*** Opening SUPPLIED DATA ***
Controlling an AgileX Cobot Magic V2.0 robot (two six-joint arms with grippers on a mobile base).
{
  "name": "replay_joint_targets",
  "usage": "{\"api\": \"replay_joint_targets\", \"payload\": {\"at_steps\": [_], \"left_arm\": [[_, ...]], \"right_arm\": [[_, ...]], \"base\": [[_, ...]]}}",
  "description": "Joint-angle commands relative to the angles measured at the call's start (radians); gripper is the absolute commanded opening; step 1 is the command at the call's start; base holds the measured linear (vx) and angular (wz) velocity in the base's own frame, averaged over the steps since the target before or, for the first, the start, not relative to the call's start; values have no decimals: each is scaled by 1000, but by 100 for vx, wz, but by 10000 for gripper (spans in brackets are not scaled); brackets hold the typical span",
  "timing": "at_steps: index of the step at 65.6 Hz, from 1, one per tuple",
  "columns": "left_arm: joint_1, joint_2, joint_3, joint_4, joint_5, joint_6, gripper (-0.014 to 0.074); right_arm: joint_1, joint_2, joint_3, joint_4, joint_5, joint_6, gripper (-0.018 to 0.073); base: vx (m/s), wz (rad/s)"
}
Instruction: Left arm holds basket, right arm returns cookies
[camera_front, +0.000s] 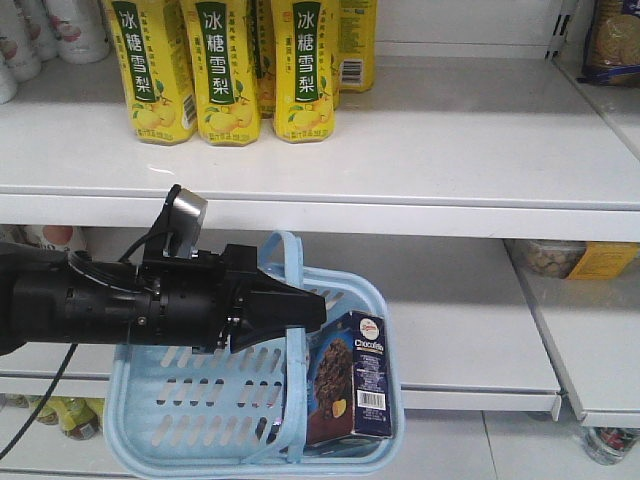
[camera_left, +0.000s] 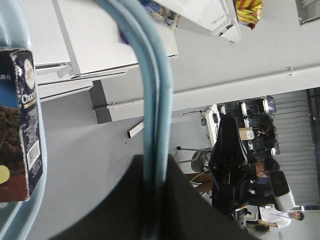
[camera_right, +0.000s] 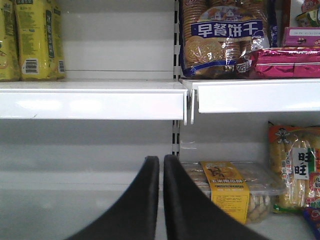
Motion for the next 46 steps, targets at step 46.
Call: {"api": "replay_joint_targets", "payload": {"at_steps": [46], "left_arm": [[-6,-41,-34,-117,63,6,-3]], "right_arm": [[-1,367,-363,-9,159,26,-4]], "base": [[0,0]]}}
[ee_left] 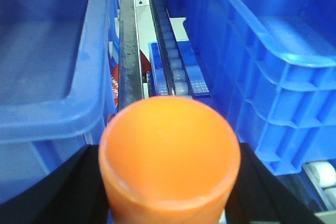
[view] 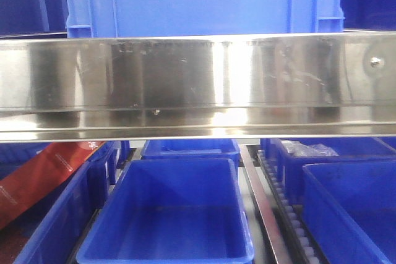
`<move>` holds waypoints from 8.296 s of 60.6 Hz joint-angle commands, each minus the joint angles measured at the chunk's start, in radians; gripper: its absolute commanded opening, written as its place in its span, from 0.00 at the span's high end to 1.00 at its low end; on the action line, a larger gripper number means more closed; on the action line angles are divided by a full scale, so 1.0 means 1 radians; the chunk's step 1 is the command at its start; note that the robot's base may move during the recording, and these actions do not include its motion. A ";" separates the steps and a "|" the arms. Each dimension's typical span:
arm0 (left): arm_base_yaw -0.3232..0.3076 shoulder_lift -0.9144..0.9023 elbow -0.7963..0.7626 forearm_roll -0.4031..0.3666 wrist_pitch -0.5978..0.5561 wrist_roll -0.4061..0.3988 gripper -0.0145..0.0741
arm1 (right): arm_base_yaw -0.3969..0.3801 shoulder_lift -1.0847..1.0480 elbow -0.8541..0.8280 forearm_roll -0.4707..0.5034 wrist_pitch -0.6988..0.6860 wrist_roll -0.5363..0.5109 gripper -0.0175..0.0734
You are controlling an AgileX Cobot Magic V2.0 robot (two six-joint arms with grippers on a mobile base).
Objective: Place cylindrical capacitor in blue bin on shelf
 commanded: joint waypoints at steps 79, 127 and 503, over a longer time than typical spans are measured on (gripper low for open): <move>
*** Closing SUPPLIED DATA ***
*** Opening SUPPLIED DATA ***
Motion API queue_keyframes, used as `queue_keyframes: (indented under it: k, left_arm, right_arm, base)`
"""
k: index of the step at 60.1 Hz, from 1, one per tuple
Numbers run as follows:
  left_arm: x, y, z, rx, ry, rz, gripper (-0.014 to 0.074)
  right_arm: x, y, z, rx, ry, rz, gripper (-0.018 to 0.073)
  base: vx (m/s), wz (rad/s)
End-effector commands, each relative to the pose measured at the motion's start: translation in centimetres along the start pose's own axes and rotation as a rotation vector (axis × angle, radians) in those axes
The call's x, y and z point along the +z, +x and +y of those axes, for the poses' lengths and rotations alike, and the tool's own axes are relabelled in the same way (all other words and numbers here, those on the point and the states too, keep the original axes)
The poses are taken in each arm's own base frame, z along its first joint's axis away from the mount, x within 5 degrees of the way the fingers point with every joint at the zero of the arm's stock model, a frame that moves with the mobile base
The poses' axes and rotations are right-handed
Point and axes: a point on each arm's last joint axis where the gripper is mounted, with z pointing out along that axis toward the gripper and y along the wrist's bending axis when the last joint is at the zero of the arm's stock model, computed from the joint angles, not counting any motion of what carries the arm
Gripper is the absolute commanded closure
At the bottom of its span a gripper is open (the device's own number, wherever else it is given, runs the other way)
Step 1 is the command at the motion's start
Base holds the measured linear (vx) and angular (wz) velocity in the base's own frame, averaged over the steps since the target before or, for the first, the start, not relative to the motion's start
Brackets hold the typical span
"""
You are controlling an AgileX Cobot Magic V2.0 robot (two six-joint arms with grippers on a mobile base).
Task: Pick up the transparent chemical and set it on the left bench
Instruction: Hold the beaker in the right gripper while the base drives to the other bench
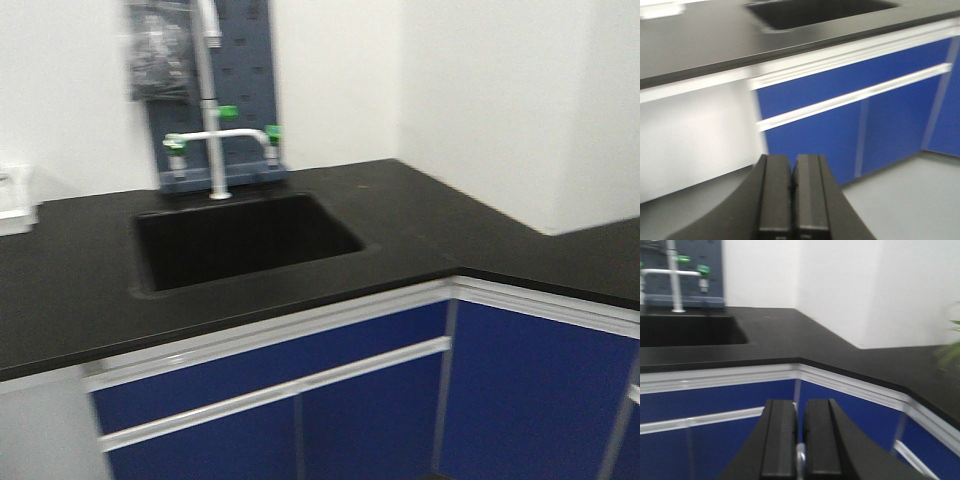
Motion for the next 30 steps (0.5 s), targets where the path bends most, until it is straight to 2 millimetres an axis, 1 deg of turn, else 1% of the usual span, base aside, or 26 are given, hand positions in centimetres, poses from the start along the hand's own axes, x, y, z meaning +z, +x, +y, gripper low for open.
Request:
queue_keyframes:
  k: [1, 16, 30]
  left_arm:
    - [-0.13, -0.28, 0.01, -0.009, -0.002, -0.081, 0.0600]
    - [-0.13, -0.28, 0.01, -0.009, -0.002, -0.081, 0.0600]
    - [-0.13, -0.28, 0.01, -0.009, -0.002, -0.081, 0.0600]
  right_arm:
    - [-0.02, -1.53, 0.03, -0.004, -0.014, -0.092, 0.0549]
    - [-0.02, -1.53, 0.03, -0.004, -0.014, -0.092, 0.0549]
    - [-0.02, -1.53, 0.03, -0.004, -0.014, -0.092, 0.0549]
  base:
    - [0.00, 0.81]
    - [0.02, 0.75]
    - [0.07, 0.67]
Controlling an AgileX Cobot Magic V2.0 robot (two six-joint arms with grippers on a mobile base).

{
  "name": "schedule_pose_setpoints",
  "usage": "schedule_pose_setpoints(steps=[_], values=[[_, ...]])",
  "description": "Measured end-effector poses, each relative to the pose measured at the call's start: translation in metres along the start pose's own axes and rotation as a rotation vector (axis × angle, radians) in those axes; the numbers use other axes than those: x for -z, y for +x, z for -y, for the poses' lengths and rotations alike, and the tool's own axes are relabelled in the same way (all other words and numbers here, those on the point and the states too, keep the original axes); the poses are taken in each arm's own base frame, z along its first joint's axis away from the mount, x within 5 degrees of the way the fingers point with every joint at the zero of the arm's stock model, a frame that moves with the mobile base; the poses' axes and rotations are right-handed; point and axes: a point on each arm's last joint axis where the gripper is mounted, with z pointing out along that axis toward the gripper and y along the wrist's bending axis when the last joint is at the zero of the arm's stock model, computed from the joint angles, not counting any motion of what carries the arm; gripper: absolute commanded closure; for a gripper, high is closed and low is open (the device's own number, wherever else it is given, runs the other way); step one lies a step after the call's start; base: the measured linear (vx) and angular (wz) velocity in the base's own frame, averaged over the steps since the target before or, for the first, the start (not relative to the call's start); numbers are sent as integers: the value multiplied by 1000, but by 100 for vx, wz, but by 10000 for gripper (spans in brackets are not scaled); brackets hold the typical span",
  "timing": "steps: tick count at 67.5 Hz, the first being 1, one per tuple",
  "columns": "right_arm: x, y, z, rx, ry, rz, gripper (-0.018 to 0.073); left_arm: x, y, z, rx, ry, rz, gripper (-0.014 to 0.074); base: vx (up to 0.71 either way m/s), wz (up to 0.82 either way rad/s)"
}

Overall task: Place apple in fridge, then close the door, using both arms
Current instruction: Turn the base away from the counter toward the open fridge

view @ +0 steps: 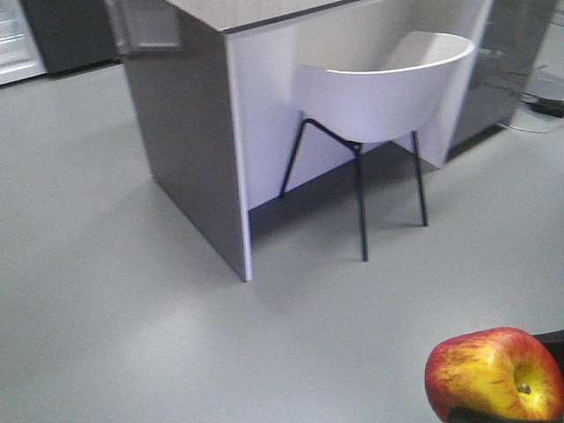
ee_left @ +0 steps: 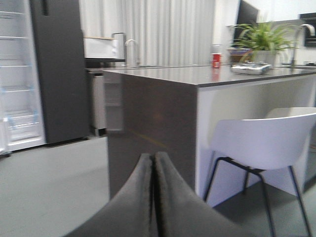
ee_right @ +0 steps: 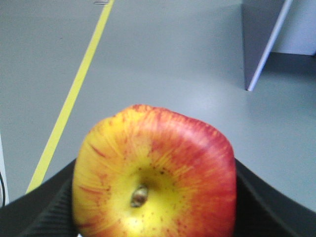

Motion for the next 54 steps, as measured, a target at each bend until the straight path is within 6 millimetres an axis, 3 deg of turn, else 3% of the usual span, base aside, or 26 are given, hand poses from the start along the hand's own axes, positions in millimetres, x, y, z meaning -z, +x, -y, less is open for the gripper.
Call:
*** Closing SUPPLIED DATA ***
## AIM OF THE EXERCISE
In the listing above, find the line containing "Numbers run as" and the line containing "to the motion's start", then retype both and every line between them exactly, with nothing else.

## FINAL ANSWER
Numbers run as follows:
  left_arm: x, y, z, rx, ry, rz, gripper (-0.014 to 0.074)
  right_arm: x, y, z, rx, ry, rz, gripper (-0.018 to 0.073)
  base: vx (m/s), wz (rad/s)
End-effector commands, each relative to the pose measured at the motion's start: translation in centimetres along the start pose's own axes and rotation as a rotation vector (axis × angle, radians) in those axes
The call's x, y and z point along the +z, +x and +y of those axes, for the poses' lengths and rotations alike, and the tool's own axes are relabelled in the same way (all other words and numbers here, those on the point and the states too, keep the original axes)
The poses are taken in each arm's own base frame, z along its first joint's axis away from the mount, x within 5 degrees of the way the fingers point with every joint at the zero of the arm's stock model, a frame that moves with the mobile base
The poses' axes and rotations are right-handed
Point and axes: a point on each arm's last joint axis where the gripper is mounted, with z pointing out along that axis toward the gripper and y along the wrist's bending axis when the last joint is at the zero of the arm's stock model, computed from the joint angles, not counting any motion of what carries the arm
Gripper is the absolute commanded closure
At the bottom of its span a gripper is open (the device's own number, wherever else it is given, runs the other way)
Step 1 is the command at the motion's start
Base holds the measured linear (vx) and angular (wz) velocity in the base's own frame, averaged over the steps since the target before or, for the first, the start, not relative to the motion's start

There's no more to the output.